**REQUIRED WORK:**
Quote exactly, and only, the lines of the material below from the line with "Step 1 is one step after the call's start" through the line with "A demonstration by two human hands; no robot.".
(RECORDED INFORMATION begins)
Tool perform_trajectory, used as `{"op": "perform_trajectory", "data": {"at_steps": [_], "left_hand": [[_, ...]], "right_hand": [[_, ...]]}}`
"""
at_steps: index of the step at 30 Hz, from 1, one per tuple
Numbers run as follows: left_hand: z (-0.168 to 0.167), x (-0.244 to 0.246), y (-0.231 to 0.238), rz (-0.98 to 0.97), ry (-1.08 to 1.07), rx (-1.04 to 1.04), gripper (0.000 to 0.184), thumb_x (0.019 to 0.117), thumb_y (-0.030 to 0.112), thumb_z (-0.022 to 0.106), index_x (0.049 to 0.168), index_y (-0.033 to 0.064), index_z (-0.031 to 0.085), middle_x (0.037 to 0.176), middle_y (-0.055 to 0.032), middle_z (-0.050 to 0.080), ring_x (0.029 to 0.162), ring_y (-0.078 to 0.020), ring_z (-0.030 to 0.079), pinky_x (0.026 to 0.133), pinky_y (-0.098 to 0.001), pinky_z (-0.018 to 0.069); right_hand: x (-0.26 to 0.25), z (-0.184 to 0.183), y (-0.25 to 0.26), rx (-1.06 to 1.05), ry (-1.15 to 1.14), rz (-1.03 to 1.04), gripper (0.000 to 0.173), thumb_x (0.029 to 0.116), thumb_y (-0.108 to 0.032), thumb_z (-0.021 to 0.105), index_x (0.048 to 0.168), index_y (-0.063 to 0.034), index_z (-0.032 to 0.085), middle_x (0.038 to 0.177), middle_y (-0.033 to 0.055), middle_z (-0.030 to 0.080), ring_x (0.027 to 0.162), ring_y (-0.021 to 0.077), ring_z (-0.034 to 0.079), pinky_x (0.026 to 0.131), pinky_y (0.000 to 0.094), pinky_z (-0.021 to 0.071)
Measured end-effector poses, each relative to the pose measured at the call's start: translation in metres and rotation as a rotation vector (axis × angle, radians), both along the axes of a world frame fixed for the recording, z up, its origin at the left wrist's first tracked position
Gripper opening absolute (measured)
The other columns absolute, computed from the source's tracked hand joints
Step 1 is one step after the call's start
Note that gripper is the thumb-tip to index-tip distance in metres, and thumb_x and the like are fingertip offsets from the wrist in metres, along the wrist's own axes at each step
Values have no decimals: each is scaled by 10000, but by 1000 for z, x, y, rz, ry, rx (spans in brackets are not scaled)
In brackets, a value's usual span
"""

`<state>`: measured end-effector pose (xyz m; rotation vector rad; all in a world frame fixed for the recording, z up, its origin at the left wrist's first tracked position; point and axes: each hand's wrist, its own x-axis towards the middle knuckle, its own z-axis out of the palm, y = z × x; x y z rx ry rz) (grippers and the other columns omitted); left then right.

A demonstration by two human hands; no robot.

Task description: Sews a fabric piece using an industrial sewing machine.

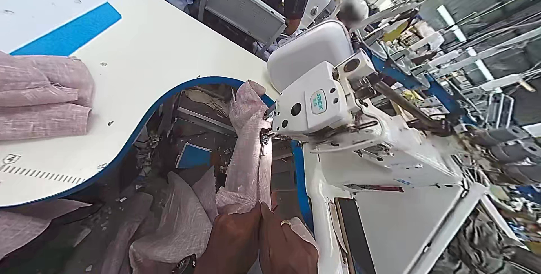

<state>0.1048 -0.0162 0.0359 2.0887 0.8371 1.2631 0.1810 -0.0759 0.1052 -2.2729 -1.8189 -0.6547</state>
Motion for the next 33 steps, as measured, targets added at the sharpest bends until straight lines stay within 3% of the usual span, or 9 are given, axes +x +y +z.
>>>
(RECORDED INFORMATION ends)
**EXERCISE RESPONSE:**
Step 1 is one step after the call's start
Note that gripper is the thumb-tip to index-tip distance in metres, and thumb_x and the like are fingertip offsets from the wrist in metres, along the wrist's own axes at each step
Values have no decimals: each is scaled by 10000, but by 1000 for z, x, y, rz, ry, rx (spans in brackets are not scaled)
In brackets, a value's usual span
"""

`<state>`: measured end-effector pose (xyz m; rotation vector rad; all in a world frame fixed for the recording, z up, its origin at the left wrist's first tracked position; point and axes: each hand's wrist, its own x-axis towards the middle knuckle, its own z-axis out of the palm, y = z × x; x y z rx ry rz) (grippers and the other columns omitted); left then right.

A demonstration by two human hands; no robot.

The exercise asks for nothing more than this.